The request for authorization of the class action was therefore rejected, as two of the criteria of article 575 CCP were not met. Moreover, the Court made sure to add that there was a fatal flaw in the description of the proposed class. In fact, it did not describe the members in a clear and objective manner because of its circular nature, with the result that one could not easily understand whether he or she was part of the class. Thus, it did not respect the right of exclusion, which is a fundamental principle in class actions.
We welcome this decision, which sets limits on the obligations that public authorities may have with respect to the provision of public transportation services, despite the essential nature of these services. The Court observed that the REM is in all likelihood the largest infrastructure project currently underway in Québec, and that it necessarily entails its share of inconveniences and uncertainties for users and citizens. The Court was also careful to distinguish between the inconveniences which may be caused by interruptions of regular public transport services, linked for example to problems with equipment, which may give rise to liability on the part of the parties concerned.
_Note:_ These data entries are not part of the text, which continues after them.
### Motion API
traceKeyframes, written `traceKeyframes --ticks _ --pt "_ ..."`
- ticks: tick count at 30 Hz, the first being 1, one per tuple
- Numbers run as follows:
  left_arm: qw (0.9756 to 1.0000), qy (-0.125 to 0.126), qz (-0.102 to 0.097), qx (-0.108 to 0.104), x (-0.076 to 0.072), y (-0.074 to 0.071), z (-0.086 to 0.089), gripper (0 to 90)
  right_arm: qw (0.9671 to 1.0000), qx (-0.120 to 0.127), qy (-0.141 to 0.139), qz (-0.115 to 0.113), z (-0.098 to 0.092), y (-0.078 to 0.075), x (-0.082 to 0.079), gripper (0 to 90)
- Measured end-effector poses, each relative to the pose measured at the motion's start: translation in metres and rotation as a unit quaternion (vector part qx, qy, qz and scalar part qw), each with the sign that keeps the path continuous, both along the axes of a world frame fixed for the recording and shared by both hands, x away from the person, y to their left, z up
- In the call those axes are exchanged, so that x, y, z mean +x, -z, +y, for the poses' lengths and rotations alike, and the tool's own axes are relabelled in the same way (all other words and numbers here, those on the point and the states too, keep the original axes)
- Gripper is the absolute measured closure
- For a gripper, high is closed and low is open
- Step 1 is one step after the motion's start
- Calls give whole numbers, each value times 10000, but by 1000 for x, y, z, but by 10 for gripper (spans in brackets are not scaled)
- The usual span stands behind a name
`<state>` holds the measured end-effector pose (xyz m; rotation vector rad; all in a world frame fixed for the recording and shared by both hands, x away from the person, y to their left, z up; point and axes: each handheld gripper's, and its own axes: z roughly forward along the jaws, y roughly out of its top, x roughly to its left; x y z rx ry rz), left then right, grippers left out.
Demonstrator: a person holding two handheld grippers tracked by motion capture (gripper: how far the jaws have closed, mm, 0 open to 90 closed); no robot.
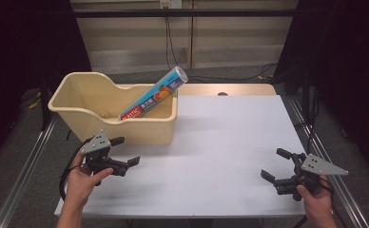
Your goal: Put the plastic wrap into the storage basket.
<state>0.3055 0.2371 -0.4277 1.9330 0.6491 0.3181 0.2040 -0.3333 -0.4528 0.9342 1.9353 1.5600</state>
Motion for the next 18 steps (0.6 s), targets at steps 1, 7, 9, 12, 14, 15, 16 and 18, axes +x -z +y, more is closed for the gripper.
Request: traceKeyframes --ticks 1,7,9,12,14,15,16,18 --pt "10000 -24 -16 -14 -1 1 1 38 10000 -7 -4 -2 0 0 0 5" --pt "9998 -23 -147 -118 -5 4 5 37 10000 -9 2 4 0 0 0 6" --pt "9998 1 -141 -126 -7 5 6 35 10000 -9 6 4 0 0 0 5" --pt "9997 0 -221 -130 -8 7 6 35 10000 -13 -4 4 0 0 0 5" --pt "9996 -15 -254 -155 -10 7 7 37 10000 -19 -1 8 0 0 0 5" --pt "9995 -19 -273 -151 -10 7 7 35 10000 -25 -1 11 0 0 0 6" --pt "9994 -16 -310 -150 -11 8 8 37 10000 -27 -2 7 1 0 0 6" --pt "9994 1 -326 -141 -12 8 9 37 10000 -34 0 11 1 1 0 5"
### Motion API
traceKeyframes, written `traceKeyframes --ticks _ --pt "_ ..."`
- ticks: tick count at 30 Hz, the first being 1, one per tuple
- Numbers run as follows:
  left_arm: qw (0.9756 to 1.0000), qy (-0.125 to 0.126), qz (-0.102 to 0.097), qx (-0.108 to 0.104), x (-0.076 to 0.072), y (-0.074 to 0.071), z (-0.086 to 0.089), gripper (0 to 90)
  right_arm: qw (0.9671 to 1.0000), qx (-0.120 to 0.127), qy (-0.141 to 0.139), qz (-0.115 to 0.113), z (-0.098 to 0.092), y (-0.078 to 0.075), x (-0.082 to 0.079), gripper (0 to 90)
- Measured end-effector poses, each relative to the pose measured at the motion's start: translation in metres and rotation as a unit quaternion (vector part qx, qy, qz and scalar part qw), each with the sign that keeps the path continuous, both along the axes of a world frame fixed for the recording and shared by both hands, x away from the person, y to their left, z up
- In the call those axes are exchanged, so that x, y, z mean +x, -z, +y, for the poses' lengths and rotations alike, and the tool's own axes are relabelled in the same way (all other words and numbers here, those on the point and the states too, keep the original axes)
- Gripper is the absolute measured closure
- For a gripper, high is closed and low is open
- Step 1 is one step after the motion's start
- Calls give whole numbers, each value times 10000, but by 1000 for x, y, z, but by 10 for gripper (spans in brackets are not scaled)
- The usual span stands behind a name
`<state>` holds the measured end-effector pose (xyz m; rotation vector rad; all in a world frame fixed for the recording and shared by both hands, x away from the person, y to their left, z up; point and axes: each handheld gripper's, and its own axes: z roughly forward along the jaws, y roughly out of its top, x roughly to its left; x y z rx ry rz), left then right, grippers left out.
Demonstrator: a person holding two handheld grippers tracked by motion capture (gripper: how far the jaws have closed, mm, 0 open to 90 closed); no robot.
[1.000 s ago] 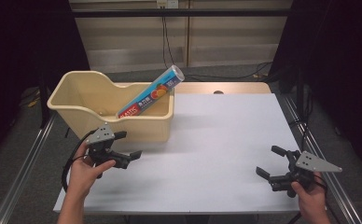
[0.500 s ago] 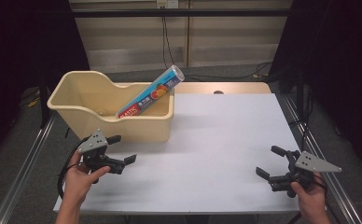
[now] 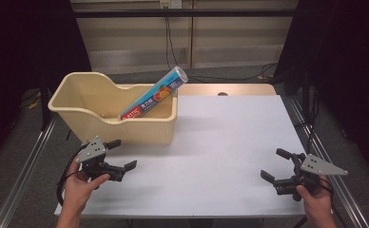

The authorization of the class action in Barré could indeed have had significant negative repercussions on the liability of public authorities in connection with maintenance or construction work on infrastructure, in particular road infrastructure.
This decision thus strikes a balance between the public interest in realizing the construction and maintenance of infrastructure that can benefit a large number of users, and the unfortunate but necessary inconveniences that can be caused by such major works. It also reminds us that, despite a class action authorization process in Québec that is described as flexible, with a simple burden of demonstration and logic that can be fairly easily met, this process must still make it possible to dismiss applications that are manifestly ill-founded in fact or in law, as was the case here. It should also be noted that in recent months, several judges (including those of the Court of Appeal) have not hesitated to dismiss class action applications deemed to be ill-founded.
 In this regard, the Court distinguishes with the authorization of the Class Action granted in Konstas v. Réseau de transport métropolitain (Exo), 2020 QCCS 1099.